Regression
Recall, back some time ago, we used a descriptive
statistic which allowed us to draw the best fit line through a
scatter plot. We called this linear regression.
In regression every participant is measured
on two variables, like height and weight, or GPA in college and
ACT score at the end of high school. After you measure two variables
of interest to you, you draw a scatterplot which represents each
research participant as a point on the graph. Then you can use
some rather complicated formulas, especially if you include calculations
for the Pearson r, to calculate the regression line. Recall that
the regression line formula is the predicted score Y',
was equal to a plus bx, (Y'
= a + bx) where a is the intercept
and b is the slope of the regression
line. So t for b, then, is a t test
to determine if the slope of the regression line, b,
is significantly greater than zero.
Example
The example which we will use is an example
which you may have already worked with on your practice homework
for regression. In that example a teacher
thought she could predict final exam scores from midterm exam
scores. She also thought there would be a postive relationship
between midterm and final scores so that the slope of the regression
line should be positive. She had ten students who took a midterm
and final. She used the regression formulas to predict the final
scores from the midterm scores. In other words, she calculated
a regression line between those two variables, X and Y. Let's
call the Final Scores Y and the Midterm Scores X.
Go To Menu Map
Scatterplot
Here is how the data looks. This is actually
just a screen capture from StatCenter's Analysis Tool which you've
used several times by now. This tool has a graphing function and
it can draw the scatter plot of appropriate data and then draw
the regression line on the graph so that you don't have to do
that. All I did was use the data that is already available in
the Analysis Tool for the practice regression homework. Then I
used Analysis Tool to graph it. Each dot is an individual participant
with final exam scores on the vertical axis and their midterm
exam scores on the horizontal. The best fit regression line is
the red line shown here and it was calculated by the formulas
that we've already considered in the lecture on regression.

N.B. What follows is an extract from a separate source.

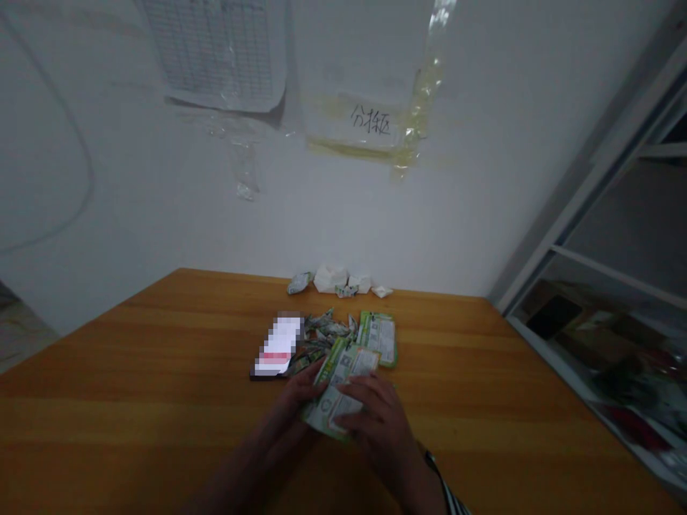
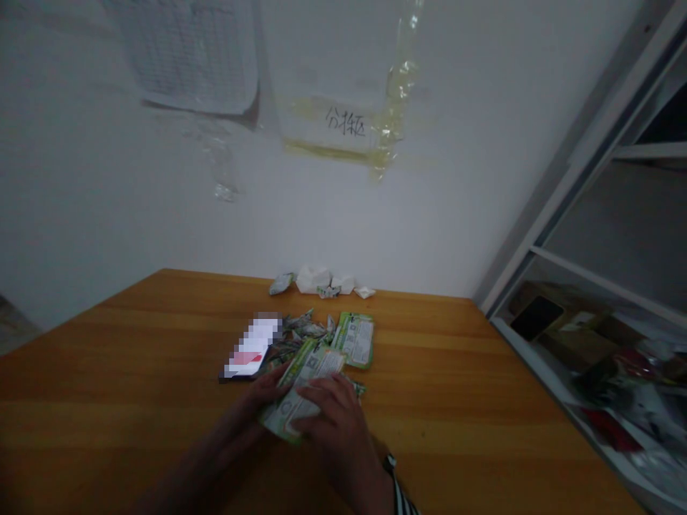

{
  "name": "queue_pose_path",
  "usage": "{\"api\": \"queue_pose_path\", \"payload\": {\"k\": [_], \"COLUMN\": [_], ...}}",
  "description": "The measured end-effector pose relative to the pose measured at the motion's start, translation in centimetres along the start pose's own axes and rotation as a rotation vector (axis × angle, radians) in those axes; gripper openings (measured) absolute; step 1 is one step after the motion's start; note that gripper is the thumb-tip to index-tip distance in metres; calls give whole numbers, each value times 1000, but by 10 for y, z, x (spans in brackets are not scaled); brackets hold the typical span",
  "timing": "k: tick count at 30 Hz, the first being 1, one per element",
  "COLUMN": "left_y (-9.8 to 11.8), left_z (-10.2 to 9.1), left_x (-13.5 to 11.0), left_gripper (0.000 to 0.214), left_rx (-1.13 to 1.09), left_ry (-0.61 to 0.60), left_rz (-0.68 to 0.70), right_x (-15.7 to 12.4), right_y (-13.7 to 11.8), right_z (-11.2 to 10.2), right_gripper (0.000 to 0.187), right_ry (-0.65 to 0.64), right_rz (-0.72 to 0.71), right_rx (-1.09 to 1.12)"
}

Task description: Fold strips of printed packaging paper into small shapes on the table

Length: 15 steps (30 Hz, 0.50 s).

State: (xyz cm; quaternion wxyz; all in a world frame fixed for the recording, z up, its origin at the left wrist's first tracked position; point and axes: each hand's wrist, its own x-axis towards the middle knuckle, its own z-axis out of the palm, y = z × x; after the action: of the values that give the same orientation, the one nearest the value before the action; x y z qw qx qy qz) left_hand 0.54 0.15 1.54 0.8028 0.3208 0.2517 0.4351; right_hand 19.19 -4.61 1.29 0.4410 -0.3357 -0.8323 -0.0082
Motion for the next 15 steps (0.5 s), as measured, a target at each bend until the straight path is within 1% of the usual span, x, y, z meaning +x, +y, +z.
{"api": "queue_pose_path", "payload": {"k": [2, 5, 7, 9, 11, 13, 15], "left_y": [-1, -2, -4, -8, -11, -14, -15], "left_z": [3, 7, 8, 7, 5, 4, 6], "left_x": [1, 0, -2, -3, -3, -3, -4], "left_gripper": [54, 49, 50, 51, 46, 42, 53], "left_rx": [27, 46, 57, 76, 86, 78, 76], "left_ry": [14, 47, 30, 2, 0, 1, -20], "left_rz": [22, 72, 77, 36, -25, -70, -82], "right_x": [0, 1, 1, 0, -1, -2, -2], "right_y": [3, 9, 14, 19, 22, 22, 20], "right_z": [2, 3, 3, 3, 5, 8, 10], "right_gripper": [17, 8, 12, 21, 31, 36, 37], "right_ry": [90, 264, 337, 353, 345, 347, 350], "right_rz": [166, 482, 618, 703, 781, 842, 857], "right_rx": [87, 201, 279, 407, 534, 596, 596]}}
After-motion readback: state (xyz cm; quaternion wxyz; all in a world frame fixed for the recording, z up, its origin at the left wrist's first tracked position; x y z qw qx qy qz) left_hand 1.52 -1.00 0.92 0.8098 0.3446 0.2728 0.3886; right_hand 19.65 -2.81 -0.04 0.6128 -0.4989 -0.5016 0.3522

The Question. In this lecture we
are asking: Is b,
the slope of that regression line, significantly different from
zero or not?
b
is the Slope of a Line
First, recall that
b is the slope of the regression line. Second recall that
if b equals zero then there is no
slope. If b = 0 then you would have a perfectly horizontal line
and this indicates no relationship between the two variables X
and Y. Think about it. If the line
were horizontal, then no matter what value of X you put into the
equation, you would get the same value of Y as a prediction.
So in the midterm and final scores case,
if the red line was horizontal (obviously it's not horizontal)

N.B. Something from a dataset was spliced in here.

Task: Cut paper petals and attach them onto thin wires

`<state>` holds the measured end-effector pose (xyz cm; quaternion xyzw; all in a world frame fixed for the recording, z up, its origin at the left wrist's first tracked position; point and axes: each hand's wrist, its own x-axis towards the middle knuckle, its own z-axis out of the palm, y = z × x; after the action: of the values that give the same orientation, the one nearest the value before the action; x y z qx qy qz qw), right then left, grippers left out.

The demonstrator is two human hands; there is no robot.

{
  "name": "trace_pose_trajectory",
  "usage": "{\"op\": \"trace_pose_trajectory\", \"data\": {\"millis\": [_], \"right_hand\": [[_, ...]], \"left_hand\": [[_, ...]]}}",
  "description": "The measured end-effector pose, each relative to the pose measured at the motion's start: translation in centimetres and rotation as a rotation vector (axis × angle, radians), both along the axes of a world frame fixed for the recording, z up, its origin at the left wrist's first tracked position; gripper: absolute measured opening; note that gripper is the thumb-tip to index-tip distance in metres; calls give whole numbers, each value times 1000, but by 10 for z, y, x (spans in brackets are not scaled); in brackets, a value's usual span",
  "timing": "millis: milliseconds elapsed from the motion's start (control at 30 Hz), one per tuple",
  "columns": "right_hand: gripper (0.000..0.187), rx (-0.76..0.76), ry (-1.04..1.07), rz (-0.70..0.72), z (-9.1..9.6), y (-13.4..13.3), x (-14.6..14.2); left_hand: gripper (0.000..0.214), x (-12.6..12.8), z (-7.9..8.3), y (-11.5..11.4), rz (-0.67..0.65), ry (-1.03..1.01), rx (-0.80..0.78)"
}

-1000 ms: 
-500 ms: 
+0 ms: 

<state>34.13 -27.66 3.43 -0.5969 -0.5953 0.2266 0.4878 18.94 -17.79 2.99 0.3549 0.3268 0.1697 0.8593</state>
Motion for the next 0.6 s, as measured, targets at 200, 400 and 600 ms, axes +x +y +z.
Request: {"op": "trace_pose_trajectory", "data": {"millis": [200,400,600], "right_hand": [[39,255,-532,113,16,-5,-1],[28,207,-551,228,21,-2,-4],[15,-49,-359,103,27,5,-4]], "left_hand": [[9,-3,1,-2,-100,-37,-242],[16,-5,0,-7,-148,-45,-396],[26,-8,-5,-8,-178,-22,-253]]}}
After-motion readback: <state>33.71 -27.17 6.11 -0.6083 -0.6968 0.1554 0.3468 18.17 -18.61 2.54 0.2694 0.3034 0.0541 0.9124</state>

and it ran straight across the graph, that would indicate there
was no relationship between midterm and final exam scores. Such
an outcome would be quite counterintuitive from our knowledge
of having taken a lot of exams.
This t test then, is for determining
if the slope, b, is significantly
different from zero.
Note: As a side note,
t for b is completely redundant
with t for r. If you took
the exact same data that you have here for midterms and finals
and calculated little r, the correlation coefficient, and then
did t for r, you would get the same result as if you did
the t for b. The calculated t value for the two tests would
be identical, except for rounding error.
Go To Menu Map
Directional
Scientific Hypothesis
The scientific hypothesis
is that there is a predictable positive relationship between
midterm scores and final exam scores. This would be a pretty
common sense scientific hypothesis.
This particular hypothesis is directional.
We are saying there is a positive relationship and that we expect
a positive slope. Another way of saying the same thing is that
we expect b to be greater than zero.
Remember that, in general, b
could be less than zero. In that case the line would slope in
the opposite direction; it would have high scores on the midterm
predict low scores on the final. That would be a negative relationship.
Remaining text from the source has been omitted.